The robot company had taken my basic design concepts and
reworked them for a commercial product. This was back in the
70s when responsible engineers and college profs still
regarded robots as nonsense. Google my name and keyword
robot, and you will see some of the nice things people
are still saying about my work in those days.
Back then, I was really having fun (and
making a bit of money) from writing on topics that would
inspire others to do things they never thought they could. I
tried to sell a couple of publishers on a book called, "How
to Teach Yourself Anything You Need to Know." I guess
the title was too long for them. It was "preparation waiting
for opportunity."
Writing was fun, but not paying enough to
live on. I abandoned teaching because I was getting weary of
trying to teach differential equations to engineering
students who couldn't do a simple trig proof.

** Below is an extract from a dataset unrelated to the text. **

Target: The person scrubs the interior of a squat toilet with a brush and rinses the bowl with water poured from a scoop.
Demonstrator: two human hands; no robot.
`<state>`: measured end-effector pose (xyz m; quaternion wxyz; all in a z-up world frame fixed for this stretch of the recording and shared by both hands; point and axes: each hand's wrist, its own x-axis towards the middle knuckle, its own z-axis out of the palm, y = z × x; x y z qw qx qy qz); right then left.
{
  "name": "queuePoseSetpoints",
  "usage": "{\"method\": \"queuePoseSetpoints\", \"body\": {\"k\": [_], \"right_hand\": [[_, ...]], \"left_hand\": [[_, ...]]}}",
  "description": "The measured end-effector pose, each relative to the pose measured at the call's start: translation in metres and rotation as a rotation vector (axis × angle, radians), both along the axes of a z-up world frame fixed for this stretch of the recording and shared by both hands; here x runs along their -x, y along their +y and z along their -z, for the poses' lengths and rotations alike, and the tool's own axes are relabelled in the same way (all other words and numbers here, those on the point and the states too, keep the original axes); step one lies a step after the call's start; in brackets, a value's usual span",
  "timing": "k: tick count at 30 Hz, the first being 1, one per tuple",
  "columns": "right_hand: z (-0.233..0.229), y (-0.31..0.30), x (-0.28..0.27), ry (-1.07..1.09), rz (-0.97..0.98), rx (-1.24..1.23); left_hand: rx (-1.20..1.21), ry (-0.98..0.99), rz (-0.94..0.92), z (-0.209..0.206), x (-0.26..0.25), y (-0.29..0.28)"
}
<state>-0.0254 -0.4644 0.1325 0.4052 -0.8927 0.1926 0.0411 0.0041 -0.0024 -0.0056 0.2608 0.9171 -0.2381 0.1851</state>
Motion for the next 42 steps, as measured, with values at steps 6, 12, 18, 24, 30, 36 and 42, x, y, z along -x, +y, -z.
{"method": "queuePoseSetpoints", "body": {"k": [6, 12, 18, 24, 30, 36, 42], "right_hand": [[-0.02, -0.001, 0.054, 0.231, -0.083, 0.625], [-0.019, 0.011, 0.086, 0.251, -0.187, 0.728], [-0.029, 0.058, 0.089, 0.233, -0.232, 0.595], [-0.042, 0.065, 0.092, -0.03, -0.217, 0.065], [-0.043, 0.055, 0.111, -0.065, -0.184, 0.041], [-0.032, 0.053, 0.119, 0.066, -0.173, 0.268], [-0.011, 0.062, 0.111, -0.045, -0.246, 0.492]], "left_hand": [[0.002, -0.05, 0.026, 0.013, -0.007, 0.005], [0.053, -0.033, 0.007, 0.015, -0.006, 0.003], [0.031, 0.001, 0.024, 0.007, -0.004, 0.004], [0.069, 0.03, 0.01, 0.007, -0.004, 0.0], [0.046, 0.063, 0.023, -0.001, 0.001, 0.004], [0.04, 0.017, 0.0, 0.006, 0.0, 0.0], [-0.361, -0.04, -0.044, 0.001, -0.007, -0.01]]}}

And this is how and when I got into textbook
publishing. I worked as an independent contractor for two
major education publishing houses (ok, so they were
McGraw-Hill and Prentice-Hall). I was an independent
contractor, spending most of my time creating those little
discs that used to be attached inside the back covers. They
were called product ancillaries in those days. And, yes, I
had taught myself computer programming and used that
know-how for creating programs and files for those discs.
But then the Web came along, and the discs in the back of
the book became obsolete in favor of the companion websites.

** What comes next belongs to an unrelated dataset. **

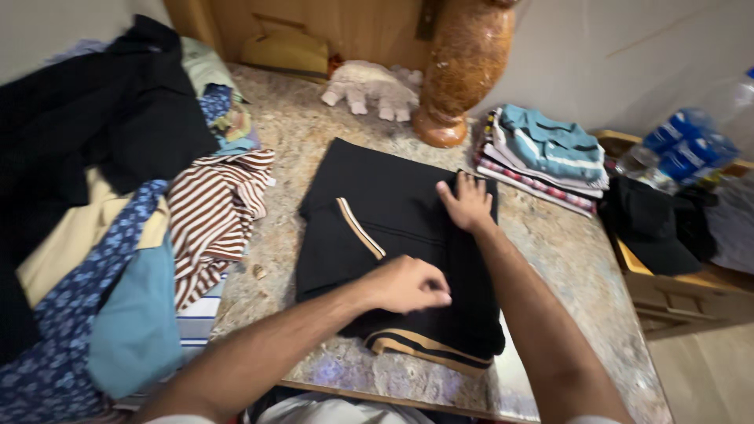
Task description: The person folds a blue and white striped shirt and a black shirt on a counter, smoothing the fabric and folding the sleeves and body before stacking them.
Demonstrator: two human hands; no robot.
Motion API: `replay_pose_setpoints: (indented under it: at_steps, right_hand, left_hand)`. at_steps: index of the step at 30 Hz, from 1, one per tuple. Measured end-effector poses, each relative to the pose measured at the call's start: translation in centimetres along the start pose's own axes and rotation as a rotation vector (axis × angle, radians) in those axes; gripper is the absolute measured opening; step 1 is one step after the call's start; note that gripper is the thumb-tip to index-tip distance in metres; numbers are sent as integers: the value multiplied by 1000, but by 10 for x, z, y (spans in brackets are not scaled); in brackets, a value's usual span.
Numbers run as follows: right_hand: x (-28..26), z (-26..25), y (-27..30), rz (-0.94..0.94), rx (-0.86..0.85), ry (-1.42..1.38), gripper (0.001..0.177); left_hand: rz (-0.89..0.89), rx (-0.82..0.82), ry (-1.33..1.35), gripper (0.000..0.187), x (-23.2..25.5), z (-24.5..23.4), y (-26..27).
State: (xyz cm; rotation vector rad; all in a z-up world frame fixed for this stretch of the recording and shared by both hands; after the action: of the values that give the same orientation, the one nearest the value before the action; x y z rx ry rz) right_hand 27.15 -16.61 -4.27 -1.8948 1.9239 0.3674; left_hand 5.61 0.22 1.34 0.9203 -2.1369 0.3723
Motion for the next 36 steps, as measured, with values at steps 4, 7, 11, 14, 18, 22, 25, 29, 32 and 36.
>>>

No problem, I'll just taught myself web scripting. Wham!
Twenty years of preparation came in contact with
opportunity, and Free-Ed.Net was born.
I promised you earlier that this isn't just
ordinary bragging. There is a point and a purpose.
When items in Free-Ed.Net speak of
"passion," they come from someone who knows what it
really is and what it feels like. You can be confident
that when I recommend you try something with this issue
of "finding your passion," I know what I'm talking
about. I'm not parroting or paraphrasing something
from career-counselor publication or a YouTube video. My
body of work testifies to my understanding of the
subject.
Of course you are not going to practice
medicine or law, or design bridges without the proper
education and certification. But there is a whole
universe of other things out there you can do without
the credentials that are traditionally associated with
the activities. I taught college math, but never
graduated, myself. I contributed items to major
textbooks without ever taking a methods course in
education (or a course in nonfiction writing, for that
matter). So when you find items in Free-Ed.Net that
encourage you to do things beyond ordinary limitations
... heed to the advice! (By the way, you can still make
significant contributions to medicine, law, and
engineering without actually doing the things that
require credentials).
People so often complain they can't get
the kind of job they need or want because they don't
have the right kind of experience. Phooey! Opportunities
for building some serious experience are scattered all
over the place, like poo in doggie kennel. Long ago, I
learned there is a huge difference between perfecting a
skill and building a body of valuable experience. You
can teach a monkey to blow a whistle (a skill), but that
doesn't make him a musician (experience required). Skill
is what you do. Experience is what you are. Anything you
can do to cultivate the impact that experience has upon
your inner self is worth the effort. And that includes
using virtual worlds for cultivating real experiences. I
know. I've done it. You should, too.
If you are getting this, you are
probably getting anxious to get out of here and onto
some Free-Ed.Net projects. If you aren't getting it, you
are getting impatient and want to find something that
makes more sense to do with your valuable time.
Look for that place where your
preparation meets an opportunity
If you aren't working at it, you won't be ready. If you
are distracted by tradition and myth, you won't see it.